Below are the records; collect from them each line containing the string "left".

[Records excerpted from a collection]

-------

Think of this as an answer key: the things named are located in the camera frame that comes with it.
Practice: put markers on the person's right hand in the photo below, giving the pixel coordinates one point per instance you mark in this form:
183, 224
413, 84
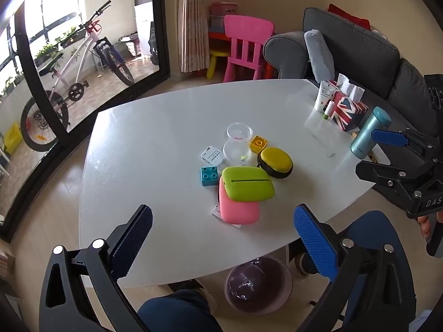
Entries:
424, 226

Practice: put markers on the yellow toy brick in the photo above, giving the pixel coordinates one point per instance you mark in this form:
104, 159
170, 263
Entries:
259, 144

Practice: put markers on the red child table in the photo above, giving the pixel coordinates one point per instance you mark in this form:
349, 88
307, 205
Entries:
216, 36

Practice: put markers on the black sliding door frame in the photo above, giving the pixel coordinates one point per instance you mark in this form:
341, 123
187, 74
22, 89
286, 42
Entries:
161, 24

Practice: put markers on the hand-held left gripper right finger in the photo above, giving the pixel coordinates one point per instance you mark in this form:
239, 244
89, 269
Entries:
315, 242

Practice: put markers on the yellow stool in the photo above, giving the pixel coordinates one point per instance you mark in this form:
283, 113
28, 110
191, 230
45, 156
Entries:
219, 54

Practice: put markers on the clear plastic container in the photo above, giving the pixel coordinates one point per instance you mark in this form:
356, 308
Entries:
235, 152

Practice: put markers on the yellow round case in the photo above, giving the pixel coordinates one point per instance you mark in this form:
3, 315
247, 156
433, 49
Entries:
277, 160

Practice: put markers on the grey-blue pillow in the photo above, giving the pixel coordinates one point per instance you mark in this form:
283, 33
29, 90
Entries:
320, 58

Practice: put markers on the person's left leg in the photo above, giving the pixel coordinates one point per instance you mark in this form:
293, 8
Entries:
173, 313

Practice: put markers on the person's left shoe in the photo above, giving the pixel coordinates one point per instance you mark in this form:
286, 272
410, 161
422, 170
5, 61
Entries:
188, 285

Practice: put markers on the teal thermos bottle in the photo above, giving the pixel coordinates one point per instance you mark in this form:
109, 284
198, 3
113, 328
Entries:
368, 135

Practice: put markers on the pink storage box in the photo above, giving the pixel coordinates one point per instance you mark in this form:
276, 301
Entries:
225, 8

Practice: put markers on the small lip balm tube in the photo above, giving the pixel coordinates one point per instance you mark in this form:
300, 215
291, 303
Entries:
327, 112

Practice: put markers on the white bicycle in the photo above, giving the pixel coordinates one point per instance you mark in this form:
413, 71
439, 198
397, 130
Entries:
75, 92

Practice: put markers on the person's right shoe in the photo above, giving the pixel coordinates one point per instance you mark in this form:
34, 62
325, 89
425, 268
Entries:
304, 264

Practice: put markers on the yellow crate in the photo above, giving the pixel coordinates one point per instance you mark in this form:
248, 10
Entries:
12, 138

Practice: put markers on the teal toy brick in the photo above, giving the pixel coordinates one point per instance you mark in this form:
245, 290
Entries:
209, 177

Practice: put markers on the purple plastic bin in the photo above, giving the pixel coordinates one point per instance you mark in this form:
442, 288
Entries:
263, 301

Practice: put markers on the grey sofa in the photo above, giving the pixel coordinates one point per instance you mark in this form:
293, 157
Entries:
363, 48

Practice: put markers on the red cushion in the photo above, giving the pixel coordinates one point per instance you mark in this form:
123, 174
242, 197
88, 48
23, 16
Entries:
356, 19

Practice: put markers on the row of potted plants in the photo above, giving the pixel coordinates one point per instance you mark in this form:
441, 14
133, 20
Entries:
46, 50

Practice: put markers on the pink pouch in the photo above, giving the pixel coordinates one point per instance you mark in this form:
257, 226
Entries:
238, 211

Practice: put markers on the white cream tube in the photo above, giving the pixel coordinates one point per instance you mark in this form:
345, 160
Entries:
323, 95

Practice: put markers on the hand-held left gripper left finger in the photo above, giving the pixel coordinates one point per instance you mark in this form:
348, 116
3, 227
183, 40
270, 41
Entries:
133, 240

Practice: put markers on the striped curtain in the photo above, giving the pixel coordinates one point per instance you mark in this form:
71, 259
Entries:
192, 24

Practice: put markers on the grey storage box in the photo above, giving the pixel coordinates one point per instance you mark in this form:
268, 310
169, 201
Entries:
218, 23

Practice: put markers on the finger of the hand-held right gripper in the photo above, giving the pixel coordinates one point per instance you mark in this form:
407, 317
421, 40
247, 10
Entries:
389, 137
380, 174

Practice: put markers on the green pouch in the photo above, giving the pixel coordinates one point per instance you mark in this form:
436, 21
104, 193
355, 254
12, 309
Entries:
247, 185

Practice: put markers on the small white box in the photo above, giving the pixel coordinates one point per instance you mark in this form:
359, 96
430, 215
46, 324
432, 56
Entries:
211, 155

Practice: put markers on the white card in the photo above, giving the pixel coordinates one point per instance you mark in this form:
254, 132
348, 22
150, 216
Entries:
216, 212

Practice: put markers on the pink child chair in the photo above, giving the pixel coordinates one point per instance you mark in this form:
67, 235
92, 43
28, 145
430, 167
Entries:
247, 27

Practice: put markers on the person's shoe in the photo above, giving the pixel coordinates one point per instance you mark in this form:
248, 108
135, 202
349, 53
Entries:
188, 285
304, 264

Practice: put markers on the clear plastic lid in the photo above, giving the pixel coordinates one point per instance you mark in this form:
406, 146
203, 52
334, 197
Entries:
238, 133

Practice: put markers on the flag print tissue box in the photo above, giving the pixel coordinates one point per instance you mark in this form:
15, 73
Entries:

-------

■ ANSWER:
Practice: put markers on the hand-held left gripper right finger in the photo above, giving the pixel coordinates one point per instance you mark in this form:
Practice: put markers on the person's left leg in the photo above, giving the pixel coordinates one point per instance you mark in this form:
Practice: put markers on the person's left shoe in the photo above, giving the pixel coordinates one point per instance you mark in this form:
Practice: put markers on the hand-held left gripper left finger in the photo above, giving the pixel coordinates one point per instance you mark in this form:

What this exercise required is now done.